INFORMATION SHOWN:
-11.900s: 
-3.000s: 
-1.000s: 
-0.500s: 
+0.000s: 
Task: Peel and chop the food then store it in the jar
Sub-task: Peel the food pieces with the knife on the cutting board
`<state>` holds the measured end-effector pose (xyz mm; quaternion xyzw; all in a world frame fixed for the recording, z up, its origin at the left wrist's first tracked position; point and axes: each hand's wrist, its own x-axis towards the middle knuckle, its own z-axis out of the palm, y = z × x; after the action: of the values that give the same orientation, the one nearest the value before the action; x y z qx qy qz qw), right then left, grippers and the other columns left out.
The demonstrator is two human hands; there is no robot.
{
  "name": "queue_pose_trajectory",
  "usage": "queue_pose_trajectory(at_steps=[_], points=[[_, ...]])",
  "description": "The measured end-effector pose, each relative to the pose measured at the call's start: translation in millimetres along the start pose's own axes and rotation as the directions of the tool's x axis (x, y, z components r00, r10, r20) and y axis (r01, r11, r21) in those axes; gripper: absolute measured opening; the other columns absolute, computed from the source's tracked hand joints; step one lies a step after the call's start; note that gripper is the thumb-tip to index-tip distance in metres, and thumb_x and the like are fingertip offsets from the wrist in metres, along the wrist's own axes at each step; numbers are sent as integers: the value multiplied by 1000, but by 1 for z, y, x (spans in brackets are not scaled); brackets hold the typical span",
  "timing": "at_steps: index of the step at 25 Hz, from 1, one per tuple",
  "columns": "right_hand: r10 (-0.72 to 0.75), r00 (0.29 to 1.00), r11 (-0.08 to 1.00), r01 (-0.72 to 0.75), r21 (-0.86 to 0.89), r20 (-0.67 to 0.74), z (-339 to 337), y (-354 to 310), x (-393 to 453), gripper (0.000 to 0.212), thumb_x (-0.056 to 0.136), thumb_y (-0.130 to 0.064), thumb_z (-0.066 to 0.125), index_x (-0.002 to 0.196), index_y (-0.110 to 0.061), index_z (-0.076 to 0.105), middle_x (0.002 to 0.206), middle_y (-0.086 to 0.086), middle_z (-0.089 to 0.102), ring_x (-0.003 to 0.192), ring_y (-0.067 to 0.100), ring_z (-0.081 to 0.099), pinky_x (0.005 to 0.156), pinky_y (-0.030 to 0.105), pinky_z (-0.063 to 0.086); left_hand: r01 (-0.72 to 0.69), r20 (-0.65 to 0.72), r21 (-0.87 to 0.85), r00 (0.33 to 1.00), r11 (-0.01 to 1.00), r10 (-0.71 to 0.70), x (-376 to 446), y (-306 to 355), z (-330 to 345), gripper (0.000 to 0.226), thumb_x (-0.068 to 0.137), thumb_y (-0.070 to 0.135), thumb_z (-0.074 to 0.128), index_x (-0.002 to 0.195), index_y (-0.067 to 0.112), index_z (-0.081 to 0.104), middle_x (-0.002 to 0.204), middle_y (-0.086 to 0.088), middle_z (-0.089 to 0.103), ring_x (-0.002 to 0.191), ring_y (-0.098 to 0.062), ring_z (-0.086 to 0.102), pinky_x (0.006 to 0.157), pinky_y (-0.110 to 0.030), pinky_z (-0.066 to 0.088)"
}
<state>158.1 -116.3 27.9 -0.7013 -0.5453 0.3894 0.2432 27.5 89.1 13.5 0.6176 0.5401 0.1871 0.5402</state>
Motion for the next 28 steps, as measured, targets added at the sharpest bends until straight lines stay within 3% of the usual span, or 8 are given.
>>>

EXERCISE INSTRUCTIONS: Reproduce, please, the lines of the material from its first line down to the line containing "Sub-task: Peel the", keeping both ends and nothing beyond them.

OUTPUT OF THE EXERCISE:
-11.900s: 
-3.000s: 
-1.000s: 
-0.500s: 
+0.000s: 
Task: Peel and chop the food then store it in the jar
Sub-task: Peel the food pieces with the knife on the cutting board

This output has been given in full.